◆ **SOURCE INFORMATION**:
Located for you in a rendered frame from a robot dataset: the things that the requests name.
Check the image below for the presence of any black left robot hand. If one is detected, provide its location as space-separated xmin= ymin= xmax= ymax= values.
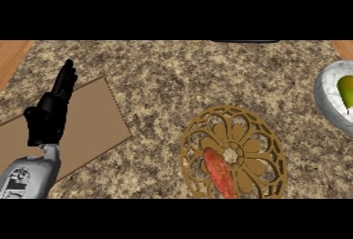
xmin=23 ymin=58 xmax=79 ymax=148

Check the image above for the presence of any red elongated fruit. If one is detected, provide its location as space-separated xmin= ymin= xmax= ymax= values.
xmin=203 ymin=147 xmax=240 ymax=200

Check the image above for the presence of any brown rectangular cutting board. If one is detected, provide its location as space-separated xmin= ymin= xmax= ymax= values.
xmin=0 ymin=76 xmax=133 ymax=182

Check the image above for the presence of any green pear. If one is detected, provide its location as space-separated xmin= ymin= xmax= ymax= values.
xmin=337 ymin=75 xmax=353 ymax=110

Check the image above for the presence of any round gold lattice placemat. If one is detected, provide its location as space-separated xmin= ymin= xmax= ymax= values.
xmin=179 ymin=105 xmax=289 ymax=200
* * *
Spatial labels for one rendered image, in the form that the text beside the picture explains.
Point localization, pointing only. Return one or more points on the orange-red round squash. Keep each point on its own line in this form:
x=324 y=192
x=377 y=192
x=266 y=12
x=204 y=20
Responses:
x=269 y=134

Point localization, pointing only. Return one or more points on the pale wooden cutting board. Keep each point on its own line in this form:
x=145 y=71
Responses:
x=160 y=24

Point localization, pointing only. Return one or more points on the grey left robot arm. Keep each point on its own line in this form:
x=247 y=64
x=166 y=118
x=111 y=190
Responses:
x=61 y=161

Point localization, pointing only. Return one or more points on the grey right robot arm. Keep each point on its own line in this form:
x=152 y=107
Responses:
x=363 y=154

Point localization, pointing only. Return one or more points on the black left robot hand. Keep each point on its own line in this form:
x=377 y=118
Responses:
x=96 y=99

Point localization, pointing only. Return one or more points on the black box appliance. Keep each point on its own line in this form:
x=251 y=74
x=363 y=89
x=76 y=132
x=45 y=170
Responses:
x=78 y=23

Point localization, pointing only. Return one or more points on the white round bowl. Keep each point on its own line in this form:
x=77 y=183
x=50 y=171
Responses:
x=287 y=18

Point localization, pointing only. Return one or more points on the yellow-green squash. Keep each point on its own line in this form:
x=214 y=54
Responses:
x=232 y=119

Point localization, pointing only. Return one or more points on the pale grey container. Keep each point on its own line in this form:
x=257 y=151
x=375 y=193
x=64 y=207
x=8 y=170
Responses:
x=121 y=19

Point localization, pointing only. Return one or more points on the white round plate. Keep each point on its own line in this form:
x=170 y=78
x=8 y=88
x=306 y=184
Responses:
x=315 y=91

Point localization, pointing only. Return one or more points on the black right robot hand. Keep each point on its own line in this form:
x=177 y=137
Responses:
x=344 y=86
--
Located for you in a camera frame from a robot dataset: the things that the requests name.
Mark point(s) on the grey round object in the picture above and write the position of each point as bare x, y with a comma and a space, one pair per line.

◆ **WHAT TO PRODUCE**:
Report each line in the data that holds the word "Located".

◆ **ANSWER FOR THE TASK**:
Located for you in a rendered frame from a robot dataset: the things that the requests name.
Located for you in a camera frame from a robot dataset: the things that the requests name.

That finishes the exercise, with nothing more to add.